● **GIVEN DATA**

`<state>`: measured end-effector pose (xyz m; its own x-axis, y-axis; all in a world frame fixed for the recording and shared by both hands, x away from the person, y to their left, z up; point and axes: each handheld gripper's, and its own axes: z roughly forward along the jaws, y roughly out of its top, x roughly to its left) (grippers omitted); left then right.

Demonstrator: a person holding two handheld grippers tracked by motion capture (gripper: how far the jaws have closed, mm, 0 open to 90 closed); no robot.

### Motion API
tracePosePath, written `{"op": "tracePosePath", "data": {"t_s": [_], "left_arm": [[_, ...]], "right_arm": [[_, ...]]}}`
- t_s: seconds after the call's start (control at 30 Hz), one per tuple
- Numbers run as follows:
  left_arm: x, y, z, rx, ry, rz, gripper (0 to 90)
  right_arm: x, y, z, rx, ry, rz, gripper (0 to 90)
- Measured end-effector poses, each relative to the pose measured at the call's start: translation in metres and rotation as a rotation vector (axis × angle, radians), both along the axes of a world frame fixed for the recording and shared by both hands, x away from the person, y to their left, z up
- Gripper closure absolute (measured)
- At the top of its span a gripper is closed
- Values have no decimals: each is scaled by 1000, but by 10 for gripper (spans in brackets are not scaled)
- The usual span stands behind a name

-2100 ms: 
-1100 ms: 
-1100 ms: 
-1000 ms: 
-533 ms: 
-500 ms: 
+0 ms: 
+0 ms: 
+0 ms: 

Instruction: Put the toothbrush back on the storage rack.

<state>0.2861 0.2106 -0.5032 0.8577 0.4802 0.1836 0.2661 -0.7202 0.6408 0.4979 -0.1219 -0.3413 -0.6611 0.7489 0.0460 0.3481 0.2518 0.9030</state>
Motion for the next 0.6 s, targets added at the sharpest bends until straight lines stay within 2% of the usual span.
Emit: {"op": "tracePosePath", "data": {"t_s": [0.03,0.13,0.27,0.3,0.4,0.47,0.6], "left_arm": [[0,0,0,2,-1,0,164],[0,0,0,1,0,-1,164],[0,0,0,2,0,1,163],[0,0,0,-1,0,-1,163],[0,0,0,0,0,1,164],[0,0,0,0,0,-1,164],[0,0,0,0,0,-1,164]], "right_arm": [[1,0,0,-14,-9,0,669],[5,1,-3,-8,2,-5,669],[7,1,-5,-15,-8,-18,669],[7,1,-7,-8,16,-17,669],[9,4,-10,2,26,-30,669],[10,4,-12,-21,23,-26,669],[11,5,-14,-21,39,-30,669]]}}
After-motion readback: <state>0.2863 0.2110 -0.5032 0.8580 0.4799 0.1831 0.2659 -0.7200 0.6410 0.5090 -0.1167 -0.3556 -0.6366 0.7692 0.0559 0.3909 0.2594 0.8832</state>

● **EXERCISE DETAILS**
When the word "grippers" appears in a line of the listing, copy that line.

● **WRITTEN SOLUTION**
`<state>`: measured end-effector pose (xyz m; its own x-axis, y-axis; all in a world frame fixed for the recording and shared by both hands, x away from the person, y to their left, z up; point and axes: each handheld gripper's, and its own axes: z roughly forward along the jaws, y roughly out of its top, x roughly to its left) (grippers omitted); left then right.
Demonstrator: a person holding two handheld grippers tracked by motion capture (gripper: how far the jaws have closed, mm, 0 open to 90 closed); no robot.

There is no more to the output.